Dans ce qui suit, je vais tenter de répondre à ces questions. Je laisse de côté l’argument qui consiste à dire que l’égalité dans l’héritage n’a jamais fait partie des aspirations des tunisiens mais plutôt il est imposé par nos partenaires européens. Pr. Sana Ben Achour a déconstruit de façon magistrale cet argument dans un papier publié dans le journal Al-Maghreb.

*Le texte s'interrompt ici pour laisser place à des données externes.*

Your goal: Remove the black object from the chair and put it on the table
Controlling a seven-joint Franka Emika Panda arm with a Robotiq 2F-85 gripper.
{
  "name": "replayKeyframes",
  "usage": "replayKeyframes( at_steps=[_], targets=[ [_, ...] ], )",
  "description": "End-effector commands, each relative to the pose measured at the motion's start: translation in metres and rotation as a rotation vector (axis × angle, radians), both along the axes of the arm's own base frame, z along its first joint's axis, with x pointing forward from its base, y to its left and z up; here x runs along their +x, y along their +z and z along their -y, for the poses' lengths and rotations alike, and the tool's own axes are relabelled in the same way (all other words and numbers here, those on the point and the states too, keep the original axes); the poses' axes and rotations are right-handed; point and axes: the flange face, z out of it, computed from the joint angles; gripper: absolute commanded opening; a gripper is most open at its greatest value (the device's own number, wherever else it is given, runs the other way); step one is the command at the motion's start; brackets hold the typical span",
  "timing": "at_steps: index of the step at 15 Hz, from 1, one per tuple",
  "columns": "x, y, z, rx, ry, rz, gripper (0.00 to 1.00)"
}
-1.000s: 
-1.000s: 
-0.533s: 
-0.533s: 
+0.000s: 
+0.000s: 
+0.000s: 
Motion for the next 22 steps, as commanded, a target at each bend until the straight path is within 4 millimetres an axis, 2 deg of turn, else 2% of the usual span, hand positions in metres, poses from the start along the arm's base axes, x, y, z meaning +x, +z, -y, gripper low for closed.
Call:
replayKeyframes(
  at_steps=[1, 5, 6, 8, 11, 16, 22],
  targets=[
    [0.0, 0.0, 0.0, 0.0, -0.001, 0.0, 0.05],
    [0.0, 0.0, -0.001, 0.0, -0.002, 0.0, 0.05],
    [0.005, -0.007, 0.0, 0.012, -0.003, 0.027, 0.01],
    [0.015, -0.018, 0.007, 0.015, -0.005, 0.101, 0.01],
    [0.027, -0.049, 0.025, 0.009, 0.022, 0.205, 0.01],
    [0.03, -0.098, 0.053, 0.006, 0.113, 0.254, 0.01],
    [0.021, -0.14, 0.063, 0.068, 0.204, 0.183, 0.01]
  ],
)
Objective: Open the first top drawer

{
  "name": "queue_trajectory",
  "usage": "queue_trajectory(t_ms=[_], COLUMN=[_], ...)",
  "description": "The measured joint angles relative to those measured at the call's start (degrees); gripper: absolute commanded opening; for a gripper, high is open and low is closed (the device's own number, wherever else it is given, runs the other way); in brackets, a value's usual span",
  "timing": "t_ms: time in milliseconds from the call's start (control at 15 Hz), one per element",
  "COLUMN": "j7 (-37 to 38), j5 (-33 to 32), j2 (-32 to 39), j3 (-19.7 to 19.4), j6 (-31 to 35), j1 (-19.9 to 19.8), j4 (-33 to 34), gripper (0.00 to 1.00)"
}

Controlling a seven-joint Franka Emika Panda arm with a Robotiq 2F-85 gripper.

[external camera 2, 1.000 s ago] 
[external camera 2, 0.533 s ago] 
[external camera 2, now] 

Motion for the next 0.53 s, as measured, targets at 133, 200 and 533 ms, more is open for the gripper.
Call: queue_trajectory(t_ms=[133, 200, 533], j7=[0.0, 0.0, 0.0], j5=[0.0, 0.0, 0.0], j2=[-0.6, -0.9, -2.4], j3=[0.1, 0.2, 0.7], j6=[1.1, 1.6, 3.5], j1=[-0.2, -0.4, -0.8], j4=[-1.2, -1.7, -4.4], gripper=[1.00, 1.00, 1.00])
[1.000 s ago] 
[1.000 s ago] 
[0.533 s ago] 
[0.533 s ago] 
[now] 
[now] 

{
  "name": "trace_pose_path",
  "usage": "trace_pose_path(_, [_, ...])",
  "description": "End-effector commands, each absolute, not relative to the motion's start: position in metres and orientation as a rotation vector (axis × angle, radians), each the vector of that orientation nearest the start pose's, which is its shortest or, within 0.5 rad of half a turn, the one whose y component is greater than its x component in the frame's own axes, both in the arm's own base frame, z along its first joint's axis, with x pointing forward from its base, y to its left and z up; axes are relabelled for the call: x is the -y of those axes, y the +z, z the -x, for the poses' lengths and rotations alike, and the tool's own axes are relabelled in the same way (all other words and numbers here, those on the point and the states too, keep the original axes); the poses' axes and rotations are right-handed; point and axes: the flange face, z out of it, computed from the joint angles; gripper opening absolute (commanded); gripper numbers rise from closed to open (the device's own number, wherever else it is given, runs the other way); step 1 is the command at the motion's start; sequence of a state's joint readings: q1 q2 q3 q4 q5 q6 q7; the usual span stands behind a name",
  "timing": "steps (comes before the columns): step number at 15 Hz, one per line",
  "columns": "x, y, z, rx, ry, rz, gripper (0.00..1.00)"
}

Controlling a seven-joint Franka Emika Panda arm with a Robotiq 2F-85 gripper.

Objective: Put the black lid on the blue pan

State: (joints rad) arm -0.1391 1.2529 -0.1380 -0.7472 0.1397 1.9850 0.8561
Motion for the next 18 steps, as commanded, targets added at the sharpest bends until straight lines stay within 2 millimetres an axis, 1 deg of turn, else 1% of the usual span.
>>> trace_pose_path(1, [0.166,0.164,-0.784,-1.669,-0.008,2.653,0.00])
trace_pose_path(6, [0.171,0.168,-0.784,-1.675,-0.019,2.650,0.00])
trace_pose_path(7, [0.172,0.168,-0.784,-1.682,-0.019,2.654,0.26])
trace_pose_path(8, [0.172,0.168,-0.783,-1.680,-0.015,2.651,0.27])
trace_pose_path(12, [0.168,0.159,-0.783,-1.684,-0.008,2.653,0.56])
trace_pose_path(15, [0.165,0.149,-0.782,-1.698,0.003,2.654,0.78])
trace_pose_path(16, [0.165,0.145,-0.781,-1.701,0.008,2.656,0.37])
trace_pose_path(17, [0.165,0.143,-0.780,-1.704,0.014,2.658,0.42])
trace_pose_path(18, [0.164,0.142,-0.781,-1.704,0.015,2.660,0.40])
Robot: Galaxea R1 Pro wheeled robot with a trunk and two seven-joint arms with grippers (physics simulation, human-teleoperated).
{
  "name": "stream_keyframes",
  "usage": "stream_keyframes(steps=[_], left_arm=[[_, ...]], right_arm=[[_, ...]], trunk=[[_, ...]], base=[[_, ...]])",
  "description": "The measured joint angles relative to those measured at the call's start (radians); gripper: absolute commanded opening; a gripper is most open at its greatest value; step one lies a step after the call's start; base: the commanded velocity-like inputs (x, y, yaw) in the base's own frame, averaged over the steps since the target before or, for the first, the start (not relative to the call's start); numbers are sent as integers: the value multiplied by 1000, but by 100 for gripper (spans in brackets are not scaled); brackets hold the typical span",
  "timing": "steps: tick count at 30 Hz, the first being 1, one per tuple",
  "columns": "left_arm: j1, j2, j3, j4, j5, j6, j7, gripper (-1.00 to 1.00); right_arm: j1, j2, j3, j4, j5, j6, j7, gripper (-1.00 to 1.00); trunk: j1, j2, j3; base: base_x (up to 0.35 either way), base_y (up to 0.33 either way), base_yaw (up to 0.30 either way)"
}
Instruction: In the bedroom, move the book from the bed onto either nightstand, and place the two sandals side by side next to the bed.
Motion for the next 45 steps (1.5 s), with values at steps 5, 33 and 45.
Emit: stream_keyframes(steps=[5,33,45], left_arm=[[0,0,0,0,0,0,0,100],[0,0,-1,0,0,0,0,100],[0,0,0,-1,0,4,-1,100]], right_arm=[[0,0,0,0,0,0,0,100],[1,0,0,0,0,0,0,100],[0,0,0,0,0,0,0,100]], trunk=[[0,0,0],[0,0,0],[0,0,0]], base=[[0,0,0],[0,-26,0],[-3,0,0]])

Le principe d’égalité comme fondement de la justice

La justice implique l’idée de conformité à une règle ou à une loi. La justice morale est encore plus exigeante. Elle exige également le devoir de traiter autrui comme soi-même.  Ce devoir n’a pas été toujours observé. Des lois discriminatoires ou racistes ont existé et elles existent toujours (interdiction aux non-musulmans de candidater pour la magistrature suprême, par exemple). Mais ces lois ont été combattues (en Afrique du Sud par exemple) et ces combats continuent aujourd’hui en Tunisie (et ailleurs) au nom d’une exigence d’un traitement égal des individus égaux, soit un idéal de justice toujours évolutif en fonction des progrès scientifiques, économiques et sociaux. Plus encore, l’idée même de loi suppose l’universalité, soit, en un sens, l’égalité. L’utilisation même du terme de « loi » sous-entend une référence au modèle de la loi naturelle, et donc universelle. Dans la mesure où les lois naturelles ne sont pas discriminatoires, et que la justice désigne la conformité aux lois, celles-ci doivent être les mêmes pour tous; afin qu’elles soient respectées par tous. La justice se doit donc d’être fondamentalement égalitaire. Elle suppose l’égalité, dès lors que les lois doivent s’appliquer de la même manière à tous les citoyens. La question qui se pose à ce niveau est la suivante : si une dose d’inégalité est nécessaire ou inévitable, dans quelles conditions elles peuvent ou doivent être tolérées?

La justice distributive

Dans sa théorie de la justice, le philosophe américain John Rawls reprend le concept de voile d’ignorance développé par les philosophes Thomas Hobbes, John Loke et Emmanuel Kant pour développer sa théorie de la justice. Les principes de la justice doivent être pensés et développés par des personnes derrière un  voile d’ignorance, c’est-à-dire sans que personne ne connaisse ni son statut (homme, femme, propriétaire, locataire, religieux, athée, etc.) ni sa position dans la hiérarchie socioéconomique (premier ministre, député, cadre, employé, sans emploi, prisonnier), ni ses gouts, ni ses talents. Rawls affirme que si les principes de justices sont pensés et développés (par des personnes désintéressées) derrière le voile d’ignorance, ils seront justes pour tous et respecteront les deux principes suivants :

  1. Chaque citoyen doit avoir un droit égal à un système pleinement adéquat de libertés de base égales pour tous, compatible avec un même système de liberté pour tous.
  2. Si elles sont nécessaires, les inégalités économiques et sociales doivent être (i) reliées à des fonctions et des positions ouvertes à tous, dans des conditions de juste égalité des chances; et (ii) au plus grand bénéfice des plus désavantagés de la société.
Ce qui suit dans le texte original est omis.